*Requirement:* Write out, word for word, only the data from its first line to the line containing "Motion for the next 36".

*Records:*
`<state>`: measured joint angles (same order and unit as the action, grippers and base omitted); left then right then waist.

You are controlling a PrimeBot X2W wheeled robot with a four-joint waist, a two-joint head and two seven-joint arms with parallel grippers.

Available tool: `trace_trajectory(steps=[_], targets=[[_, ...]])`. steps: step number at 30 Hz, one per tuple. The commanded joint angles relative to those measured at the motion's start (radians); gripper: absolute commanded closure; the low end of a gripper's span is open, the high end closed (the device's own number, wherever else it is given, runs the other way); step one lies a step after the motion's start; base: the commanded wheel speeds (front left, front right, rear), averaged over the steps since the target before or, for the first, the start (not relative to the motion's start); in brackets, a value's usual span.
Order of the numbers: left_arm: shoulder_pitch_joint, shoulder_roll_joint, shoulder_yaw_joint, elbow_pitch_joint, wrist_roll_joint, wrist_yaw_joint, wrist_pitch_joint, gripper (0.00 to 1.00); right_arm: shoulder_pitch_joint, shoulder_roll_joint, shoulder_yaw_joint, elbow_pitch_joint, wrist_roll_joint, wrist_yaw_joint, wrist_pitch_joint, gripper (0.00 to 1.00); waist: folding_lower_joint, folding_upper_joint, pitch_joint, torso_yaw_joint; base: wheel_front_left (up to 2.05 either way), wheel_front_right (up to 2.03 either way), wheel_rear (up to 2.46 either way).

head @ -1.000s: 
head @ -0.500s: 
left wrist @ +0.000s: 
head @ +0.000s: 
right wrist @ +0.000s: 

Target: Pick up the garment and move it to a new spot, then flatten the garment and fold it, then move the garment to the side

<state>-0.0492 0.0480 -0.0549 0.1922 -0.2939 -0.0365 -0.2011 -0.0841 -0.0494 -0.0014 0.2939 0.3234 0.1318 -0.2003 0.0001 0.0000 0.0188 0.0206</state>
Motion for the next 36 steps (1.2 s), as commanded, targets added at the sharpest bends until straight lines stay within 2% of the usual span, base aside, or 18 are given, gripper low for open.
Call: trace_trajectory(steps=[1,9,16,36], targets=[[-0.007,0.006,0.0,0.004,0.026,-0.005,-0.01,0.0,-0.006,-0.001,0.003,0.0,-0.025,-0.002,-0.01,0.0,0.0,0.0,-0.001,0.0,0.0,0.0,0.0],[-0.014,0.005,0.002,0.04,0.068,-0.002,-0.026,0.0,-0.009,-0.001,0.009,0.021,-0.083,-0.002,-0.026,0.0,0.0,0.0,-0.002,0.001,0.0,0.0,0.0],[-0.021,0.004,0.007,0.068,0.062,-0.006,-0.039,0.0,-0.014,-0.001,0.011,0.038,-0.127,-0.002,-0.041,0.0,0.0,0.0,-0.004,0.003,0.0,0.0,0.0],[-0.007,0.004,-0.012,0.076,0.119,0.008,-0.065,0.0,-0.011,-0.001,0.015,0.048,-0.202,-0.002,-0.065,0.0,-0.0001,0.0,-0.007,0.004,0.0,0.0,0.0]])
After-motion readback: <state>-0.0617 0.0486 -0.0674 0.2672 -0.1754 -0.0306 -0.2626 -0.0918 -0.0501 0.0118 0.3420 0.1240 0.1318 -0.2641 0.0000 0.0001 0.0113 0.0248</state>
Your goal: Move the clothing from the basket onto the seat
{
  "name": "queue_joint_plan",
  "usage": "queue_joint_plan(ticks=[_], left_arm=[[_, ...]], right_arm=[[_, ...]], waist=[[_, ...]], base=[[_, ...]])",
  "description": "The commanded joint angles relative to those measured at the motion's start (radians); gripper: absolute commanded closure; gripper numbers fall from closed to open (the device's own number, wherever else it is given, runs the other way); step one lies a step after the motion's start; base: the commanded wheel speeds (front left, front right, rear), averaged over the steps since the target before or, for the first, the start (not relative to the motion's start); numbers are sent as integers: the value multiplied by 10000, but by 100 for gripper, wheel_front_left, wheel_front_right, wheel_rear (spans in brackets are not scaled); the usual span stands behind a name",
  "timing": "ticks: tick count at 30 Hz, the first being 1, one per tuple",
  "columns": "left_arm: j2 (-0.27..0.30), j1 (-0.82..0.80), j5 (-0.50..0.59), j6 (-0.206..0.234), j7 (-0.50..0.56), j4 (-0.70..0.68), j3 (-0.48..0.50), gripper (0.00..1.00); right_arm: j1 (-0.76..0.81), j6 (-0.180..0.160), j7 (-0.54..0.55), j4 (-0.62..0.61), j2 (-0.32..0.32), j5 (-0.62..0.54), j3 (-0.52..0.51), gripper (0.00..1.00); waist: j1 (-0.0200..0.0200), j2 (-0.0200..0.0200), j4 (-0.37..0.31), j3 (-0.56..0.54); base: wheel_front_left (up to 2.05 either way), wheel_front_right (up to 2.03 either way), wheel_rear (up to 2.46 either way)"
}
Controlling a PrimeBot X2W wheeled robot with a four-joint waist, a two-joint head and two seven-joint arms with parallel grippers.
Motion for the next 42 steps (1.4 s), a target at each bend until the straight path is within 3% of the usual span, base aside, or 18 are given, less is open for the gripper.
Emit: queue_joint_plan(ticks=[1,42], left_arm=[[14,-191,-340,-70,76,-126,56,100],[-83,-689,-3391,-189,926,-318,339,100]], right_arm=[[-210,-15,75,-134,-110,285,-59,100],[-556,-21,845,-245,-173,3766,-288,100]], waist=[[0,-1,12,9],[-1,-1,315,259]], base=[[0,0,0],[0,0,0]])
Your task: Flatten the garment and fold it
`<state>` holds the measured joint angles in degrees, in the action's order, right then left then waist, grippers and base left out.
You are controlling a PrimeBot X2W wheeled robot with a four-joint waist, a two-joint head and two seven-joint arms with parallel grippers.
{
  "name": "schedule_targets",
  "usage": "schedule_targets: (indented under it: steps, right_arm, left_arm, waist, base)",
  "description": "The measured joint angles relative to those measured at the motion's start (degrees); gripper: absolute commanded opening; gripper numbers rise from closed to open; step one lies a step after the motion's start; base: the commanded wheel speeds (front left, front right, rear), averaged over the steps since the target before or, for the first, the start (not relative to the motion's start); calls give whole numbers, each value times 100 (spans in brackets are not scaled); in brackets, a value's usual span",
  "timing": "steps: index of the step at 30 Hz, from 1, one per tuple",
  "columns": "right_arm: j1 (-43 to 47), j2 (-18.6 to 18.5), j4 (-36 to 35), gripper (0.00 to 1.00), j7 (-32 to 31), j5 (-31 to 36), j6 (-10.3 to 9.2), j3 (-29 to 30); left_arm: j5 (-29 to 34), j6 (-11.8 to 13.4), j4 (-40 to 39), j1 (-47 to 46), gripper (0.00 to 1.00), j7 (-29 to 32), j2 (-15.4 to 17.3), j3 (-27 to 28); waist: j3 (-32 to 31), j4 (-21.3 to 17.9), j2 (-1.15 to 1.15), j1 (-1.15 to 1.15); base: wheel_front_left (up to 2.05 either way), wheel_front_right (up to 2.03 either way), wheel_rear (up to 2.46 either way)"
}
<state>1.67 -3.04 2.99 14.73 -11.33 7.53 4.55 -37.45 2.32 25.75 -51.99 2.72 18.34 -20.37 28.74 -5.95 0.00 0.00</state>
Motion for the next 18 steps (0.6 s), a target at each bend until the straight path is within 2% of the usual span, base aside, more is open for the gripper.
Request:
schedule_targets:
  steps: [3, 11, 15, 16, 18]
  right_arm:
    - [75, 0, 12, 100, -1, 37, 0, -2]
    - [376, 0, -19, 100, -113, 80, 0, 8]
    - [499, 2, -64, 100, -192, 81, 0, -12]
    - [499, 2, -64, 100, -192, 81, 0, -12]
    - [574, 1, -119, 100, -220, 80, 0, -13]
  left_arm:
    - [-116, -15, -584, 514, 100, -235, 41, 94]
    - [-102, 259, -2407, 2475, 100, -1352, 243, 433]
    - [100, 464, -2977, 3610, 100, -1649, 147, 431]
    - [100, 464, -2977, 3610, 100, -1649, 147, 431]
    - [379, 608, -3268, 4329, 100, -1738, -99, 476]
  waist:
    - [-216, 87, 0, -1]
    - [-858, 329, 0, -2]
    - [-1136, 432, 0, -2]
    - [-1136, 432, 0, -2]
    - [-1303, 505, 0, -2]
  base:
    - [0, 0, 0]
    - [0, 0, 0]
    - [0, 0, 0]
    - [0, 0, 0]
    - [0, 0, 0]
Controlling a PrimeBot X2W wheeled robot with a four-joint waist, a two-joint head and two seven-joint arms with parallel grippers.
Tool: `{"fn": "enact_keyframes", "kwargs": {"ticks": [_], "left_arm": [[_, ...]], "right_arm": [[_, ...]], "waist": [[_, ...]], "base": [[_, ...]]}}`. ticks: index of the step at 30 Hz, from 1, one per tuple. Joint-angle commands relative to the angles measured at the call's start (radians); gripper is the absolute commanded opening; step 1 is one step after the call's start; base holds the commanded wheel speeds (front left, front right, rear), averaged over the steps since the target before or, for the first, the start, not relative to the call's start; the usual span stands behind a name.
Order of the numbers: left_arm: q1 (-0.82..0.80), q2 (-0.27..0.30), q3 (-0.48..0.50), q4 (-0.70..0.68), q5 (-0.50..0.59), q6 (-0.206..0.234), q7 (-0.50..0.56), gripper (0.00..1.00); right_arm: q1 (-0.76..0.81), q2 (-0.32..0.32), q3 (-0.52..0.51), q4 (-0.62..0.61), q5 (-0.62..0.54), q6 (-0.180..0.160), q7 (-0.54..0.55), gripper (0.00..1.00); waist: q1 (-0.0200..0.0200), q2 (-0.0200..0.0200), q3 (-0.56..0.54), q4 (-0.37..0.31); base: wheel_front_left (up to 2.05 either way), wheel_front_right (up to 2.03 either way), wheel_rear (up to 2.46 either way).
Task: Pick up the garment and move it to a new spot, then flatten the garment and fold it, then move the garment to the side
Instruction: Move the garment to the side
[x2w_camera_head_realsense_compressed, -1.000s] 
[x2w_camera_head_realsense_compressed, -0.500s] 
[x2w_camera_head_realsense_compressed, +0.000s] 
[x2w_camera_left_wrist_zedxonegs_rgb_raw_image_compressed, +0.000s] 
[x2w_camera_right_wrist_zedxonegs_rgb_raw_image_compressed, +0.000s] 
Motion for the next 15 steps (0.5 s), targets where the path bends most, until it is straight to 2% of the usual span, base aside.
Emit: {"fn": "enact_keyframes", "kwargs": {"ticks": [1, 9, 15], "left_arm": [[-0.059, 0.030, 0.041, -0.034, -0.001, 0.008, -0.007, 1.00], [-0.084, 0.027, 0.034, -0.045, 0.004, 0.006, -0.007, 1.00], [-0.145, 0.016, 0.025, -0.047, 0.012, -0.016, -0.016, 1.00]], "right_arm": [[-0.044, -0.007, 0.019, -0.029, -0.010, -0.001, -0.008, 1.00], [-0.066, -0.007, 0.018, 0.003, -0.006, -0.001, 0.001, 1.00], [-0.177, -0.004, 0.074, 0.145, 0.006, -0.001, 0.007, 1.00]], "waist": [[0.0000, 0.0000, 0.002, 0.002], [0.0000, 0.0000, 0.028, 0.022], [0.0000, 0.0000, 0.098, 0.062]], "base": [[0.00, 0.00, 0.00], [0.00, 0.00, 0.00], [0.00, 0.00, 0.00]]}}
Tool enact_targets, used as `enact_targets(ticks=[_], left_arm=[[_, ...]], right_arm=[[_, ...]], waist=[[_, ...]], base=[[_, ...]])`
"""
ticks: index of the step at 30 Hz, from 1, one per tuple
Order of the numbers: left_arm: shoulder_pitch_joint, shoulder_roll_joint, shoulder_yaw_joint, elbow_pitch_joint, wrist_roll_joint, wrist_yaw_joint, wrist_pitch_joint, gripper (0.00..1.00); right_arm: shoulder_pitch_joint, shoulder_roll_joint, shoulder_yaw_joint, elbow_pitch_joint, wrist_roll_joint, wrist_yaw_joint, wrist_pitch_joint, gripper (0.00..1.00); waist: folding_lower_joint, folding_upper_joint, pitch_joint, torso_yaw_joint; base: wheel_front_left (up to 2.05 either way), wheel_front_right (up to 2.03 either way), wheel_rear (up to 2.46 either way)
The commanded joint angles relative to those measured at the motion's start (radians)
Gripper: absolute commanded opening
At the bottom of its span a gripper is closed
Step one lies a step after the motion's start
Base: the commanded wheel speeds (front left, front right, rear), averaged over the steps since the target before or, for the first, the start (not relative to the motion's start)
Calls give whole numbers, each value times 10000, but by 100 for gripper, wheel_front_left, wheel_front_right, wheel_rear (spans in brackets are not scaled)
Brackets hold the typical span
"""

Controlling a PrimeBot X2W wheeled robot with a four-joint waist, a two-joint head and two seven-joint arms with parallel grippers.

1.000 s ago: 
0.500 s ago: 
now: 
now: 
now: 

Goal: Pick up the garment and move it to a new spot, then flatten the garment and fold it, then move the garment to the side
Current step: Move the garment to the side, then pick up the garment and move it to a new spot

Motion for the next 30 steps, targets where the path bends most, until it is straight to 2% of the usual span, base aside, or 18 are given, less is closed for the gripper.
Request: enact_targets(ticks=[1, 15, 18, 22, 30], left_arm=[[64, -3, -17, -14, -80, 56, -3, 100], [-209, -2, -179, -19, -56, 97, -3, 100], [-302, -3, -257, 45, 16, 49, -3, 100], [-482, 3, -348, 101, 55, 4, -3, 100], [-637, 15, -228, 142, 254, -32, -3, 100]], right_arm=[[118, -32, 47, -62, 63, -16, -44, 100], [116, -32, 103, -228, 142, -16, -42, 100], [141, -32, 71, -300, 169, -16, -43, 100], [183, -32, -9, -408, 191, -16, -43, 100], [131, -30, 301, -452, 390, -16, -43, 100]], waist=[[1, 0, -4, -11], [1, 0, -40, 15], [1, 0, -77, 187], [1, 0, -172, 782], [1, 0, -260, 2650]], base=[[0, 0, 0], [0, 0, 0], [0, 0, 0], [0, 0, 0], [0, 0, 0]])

*Completed task:*
`<state>`: measured joint angles (same order and unit as the action, grippers and base omitted); left then right then waist.

You are controlling a PrimeBot X2W wheeled robot with a four-joint waist, a two-joint head and two seven-joint arms with parallel grippers.

Available tool: `trace_trajectory(steps=[_], targets=[[_, ...]])`. steps: step number at 30 Hz, one per tuple. The commanded joint angles relative to those measured at the motion's start (radians); gripper: absolute commanded closure; the low end of a gripper's span is open, the high end closed (the device's own number, wherever else it is given, runs the other way); step one lies a step after the motion's start; base: the commanded wheel speeds (front left, front right, rear), averaged over the steps since the target before or, for the first, the start (not relative to the motion's start); in brackets, a value's usual span.
Order of the numbers: left_arm: shoulder_pitch_joint, shoulder_roll_joint, shoulder_yaw_joint, elbow_pitch_joint, wrist_roll_joint, wrist_yaw_joint, wrist_pitch_joint, gripper (0.00 to 1.00); right_arm: shoulder_pitch_joint, shoulder_roll_joint, shoulder_yaw_joint, elbow_pitch_joint, wrist_roll_joint, wrist_yaw_joint, wrist_pitch_joint, gripper (0.00 to 1.00); waist: folding_lower_joint, folding_upper_joint, pitch_joint, torso_yaw_joint; base: wheel_front_left (up to 2.05 either way), wheel_front_right (up to 2.03 either way), wheel_rear (up to 2.46 either way).

head @ -1.000s: 
head @ -0.500s: 
left wrist @ +0.000s: 
head @ +0.000s: 
right wrist @ +0.000s: 

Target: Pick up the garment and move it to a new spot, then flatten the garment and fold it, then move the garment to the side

<state>-0.0492 0.0480 -0.0549 0.1922 -0.2939 -0.0365 -0.2011 -0.0841 -0.0494 -0.0014 0.2939 0.3234 0.1318 -0.2003 0.0001 0.0000 0.0188 0.0206</state>
Motion for the next 36 steps (1.2 s), as commanded, targets added at the sharpest bends until straight lines stay within 2% of the usual span, base aside, or 18 are given, gripper low for open.

The exercise has been finished.